The Gazette Notification released on 16 May, Omits the Rule 7 of the Foreign Exchange Management (Current Account Transactions) or FEM (CAT) Rules, 2000. Rule 7 exempted Credit Card transactions made abroad by Indians from LRS. Thus, the new notification removes this exemption.
To understand what it means we must first understand what Liberalized Remittance Scheme (LRS) is. Under LRS, all resident individuals, including minors are allowed to remit up to USD 250000 per financial year (April – March) for any permissible current or capital account transaction or a combination of both.
The government observed that due to above exemption, credit card transactions exceeded the limit of USD 250000 set by LRS. Thus, this move will keep a check on such transactions. Additionally, the government wanted to end differential treatment on overseas payments using Debit Cards/ATM Cards and Credit Cards.
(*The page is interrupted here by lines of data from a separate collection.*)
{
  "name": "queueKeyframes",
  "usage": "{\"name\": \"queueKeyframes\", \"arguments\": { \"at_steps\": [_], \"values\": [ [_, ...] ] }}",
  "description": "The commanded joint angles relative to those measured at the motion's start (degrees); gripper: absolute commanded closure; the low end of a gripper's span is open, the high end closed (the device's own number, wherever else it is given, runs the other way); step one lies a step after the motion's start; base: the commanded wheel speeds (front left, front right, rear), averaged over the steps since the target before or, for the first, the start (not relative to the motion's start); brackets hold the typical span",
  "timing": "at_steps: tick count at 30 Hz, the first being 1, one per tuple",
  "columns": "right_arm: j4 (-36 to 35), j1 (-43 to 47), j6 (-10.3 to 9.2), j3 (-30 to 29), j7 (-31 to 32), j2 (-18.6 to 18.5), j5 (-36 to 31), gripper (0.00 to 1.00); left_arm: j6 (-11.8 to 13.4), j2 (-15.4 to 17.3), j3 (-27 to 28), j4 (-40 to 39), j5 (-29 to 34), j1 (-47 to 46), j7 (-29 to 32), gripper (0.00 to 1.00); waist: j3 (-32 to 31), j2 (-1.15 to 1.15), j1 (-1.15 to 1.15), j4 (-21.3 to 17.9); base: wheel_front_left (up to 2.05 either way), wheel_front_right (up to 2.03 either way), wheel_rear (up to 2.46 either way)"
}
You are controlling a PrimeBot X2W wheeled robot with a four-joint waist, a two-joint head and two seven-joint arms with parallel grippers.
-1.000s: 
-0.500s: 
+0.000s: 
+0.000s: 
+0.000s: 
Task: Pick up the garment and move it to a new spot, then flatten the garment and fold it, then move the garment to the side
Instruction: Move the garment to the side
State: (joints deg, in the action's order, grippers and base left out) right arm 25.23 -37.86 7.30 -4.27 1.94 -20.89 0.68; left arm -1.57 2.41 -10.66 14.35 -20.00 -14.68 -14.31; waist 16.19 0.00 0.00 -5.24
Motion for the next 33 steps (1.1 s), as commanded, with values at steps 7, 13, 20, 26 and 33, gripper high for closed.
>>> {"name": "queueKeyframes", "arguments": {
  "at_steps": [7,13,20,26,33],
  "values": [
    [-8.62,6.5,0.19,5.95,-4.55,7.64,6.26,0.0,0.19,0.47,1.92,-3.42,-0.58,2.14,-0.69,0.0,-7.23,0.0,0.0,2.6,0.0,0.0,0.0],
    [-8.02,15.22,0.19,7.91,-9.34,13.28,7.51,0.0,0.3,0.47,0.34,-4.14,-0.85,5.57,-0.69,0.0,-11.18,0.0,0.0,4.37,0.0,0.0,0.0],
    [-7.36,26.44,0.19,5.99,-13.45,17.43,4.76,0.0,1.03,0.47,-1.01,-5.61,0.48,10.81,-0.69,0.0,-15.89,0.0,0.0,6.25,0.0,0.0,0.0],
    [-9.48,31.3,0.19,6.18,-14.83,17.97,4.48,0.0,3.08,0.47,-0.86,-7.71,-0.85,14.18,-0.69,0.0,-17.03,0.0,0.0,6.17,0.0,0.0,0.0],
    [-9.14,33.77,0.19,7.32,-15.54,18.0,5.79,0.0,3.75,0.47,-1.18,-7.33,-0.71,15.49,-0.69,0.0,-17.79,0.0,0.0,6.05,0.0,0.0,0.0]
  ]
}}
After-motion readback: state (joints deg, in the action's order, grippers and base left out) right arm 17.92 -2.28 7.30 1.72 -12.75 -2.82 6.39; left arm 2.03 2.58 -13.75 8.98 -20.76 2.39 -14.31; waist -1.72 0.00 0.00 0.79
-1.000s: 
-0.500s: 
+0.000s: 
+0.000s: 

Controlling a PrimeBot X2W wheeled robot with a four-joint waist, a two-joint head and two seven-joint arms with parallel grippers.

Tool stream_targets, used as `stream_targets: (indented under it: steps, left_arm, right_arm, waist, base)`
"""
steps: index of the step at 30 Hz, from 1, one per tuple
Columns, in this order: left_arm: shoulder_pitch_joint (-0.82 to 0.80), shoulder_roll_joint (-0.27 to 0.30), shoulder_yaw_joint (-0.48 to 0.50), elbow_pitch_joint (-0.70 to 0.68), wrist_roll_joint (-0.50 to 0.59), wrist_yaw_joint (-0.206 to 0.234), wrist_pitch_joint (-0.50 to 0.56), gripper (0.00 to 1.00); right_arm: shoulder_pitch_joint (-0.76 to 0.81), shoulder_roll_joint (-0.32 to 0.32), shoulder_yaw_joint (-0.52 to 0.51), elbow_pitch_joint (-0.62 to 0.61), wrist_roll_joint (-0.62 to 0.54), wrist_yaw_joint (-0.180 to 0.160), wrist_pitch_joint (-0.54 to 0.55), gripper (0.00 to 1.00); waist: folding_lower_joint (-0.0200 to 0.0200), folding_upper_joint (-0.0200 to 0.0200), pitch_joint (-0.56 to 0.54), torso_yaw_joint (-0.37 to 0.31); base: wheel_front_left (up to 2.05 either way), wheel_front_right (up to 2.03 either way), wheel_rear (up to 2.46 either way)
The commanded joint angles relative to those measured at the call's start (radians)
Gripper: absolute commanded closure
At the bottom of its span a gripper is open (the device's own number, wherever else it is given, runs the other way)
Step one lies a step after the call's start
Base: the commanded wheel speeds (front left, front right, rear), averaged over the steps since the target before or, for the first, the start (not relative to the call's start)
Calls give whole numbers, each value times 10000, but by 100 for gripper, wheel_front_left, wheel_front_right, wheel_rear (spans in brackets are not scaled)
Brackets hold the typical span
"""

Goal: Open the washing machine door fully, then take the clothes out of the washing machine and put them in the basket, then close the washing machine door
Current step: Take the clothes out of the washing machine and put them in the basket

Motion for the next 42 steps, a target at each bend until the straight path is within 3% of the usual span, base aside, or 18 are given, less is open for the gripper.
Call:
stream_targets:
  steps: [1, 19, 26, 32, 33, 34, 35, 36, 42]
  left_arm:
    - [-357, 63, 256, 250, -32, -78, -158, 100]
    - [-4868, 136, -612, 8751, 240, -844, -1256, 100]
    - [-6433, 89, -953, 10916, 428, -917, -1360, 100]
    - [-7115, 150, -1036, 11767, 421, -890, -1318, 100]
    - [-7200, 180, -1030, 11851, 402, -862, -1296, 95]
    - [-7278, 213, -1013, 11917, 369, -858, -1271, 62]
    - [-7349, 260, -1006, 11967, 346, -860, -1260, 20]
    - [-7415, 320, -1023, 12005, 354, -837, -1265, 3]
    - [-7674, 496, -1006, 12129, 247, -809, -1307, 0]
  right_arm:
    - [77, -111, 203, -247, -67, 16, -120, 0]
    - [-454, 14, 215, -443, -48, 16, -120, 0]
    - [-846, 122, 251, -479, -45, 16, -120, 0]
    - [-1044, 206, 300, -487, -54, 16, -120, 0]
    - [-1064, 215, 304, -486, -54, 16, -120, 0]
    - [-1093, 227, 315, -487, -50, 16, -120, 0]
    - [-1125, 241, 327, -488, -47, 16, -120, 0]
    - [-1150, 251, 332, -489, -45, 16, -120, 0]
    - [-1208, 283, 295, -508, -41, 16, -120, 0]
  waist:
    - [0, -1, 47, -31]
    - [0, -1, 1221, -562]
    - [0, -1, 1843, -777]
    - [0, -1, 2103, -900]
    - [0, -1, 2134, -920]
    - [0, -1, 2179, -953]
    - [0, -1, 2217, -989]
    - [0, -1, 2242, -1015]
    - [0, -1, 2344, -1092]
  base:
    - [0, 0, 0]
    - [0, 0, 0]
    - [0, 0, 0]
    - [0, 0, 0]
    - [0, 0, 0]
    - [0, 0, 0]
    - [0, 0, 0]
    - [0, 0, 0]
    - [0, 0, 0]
Debit Cards were already covered under LRS and now Credit Cards will also be covered thus ending this differential treatment.
The Finance Ministry also clarifies that TCS is not final tax and can be reclaimed by an Individual while filing their Income Tax Return (ITR). The Finance Ministry says, “If the TCS payee is a taxpayer they can claim credit on their TCS as their tax payment against regular income and adjust it against the advance tax, etc. payments accordingly.” For TCS payees who are not taxpayers, the ministry says, “the 20% rate on such presumed income is not high. The tax rate slabs of 20% in the new regime starts for incomes over Rs.12 lacs and 30% for incomes over Rs.15 lacs.”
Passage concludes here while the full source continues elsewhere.